Tuesday, June 16, 2009

What's up with Jammie Thomas' hard drives?

Re-reading my recap of today's trial testimony, I realized that plenty of people are probably confused about the issue of Jammie Thomas' hard drives (as I admit I have been at times). I'll try to clear things up.

There are three hard drives at issue in this case. I'll call them HD-1, HD-2, and HD-3:
HD-1 is the internal hard drive that was in Thomas desktop computer on February 21, 2005, when MediaSentry detected the computer at her IP address making available more than 1,700 song files through Kazaa. According to Thomas, HD-1 was accidentally broken by her 10-year-old son. HD-1 was apparently discarded, and was never produced to plaintiffs.

HD-2 is the new internal hard drive installed by Best Buy in March 2005, replacing HD-1. A mirror was made of HD-2, and subject to forensic examination by plaintiffs' expert, Dr. Douglas Jacobson. Thomas' former expert, Eric Stanley, also inspected HD-2.

HD-3 is the external hard drive that plaintiffs' expert testified was connected to HD-2 sometime after HD-2 was installed in March 2005 -- after Thomas' alleged infringement. HD-3 was the subject of the blow-up in court today, which led to part of Jacobson's testimony being stricken from the record. HD-3 (assuming it exists) has not been produced to plaintiffs.
Thomas testified at her deposition that she had HD-2 installed in 2004. That was false, as evidence from Best Buy and Thomas' own expert conclusively demonstrates (and as Thomas now admits); there is now no doubt whatsoever that HD-1 was replaced with HD-2 on or about March 7, 2005.

The question is whether Thomas' initial insistence on the 2004 date was an innocent mistake, or, as the plaintiffs argue, a deliberate attempt to cover up her infringement.

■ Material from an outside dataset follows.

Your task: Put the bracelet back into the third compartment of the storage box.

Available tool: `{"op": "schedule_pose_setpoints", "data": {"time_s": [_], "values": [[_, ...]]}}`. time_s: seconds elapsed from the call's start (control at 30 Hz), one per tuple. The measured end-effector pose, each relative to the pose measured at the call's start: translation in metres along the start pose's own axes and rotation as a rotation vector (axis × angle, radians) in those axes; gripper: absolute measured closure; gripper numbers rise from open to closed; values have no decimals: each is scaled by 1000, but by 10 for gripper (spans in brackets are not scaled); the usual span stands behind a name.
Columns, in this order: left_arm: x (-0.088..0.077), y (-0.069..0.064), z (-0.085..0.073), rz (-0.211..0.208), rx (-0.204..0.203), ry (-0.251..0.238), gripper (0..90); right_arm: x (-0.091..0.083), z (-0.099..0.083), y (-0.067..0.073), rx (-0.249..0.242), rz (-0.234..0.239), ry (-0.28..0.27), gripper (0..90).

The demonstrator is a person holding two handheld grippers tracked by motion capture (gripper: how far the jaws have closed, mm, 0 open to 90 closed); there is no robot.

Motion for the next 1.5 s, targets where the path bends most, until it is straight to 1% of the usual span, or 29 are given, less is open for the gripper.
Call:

Here's plaintiffs' theory: when Thomas received a letter from the plaintiffs' law firm in August 2005, informing her that she would soon be sued if she didn't settle, she knew that the hard drive in her computer (HD-2) would not contain any evidence of her alleged infringement, which she knew was detected by MediaSentry on February 21, 2005 (at a time when HD-1 was in her computer). Thomas thus hatched a plan: she would pretend that HD-2 -- which she knew contained no evidence of infringement -- was actually in her computer on February 21, 2005. So when the experts inspected the hard drive they expected to contain evidence of infringement, they would find no trace of Kazaa or the song files MediaSentry had detected, and would be forced to exonerate her. But her plan went awry when her own expert examined HD-2, and saw a sticker indicating it wasn't even manufactured until January 2005, making it impossible for her to have had it installed in 2004. (This is the argument plaintiffs made at closing argument at the first trial; see pages 599-602).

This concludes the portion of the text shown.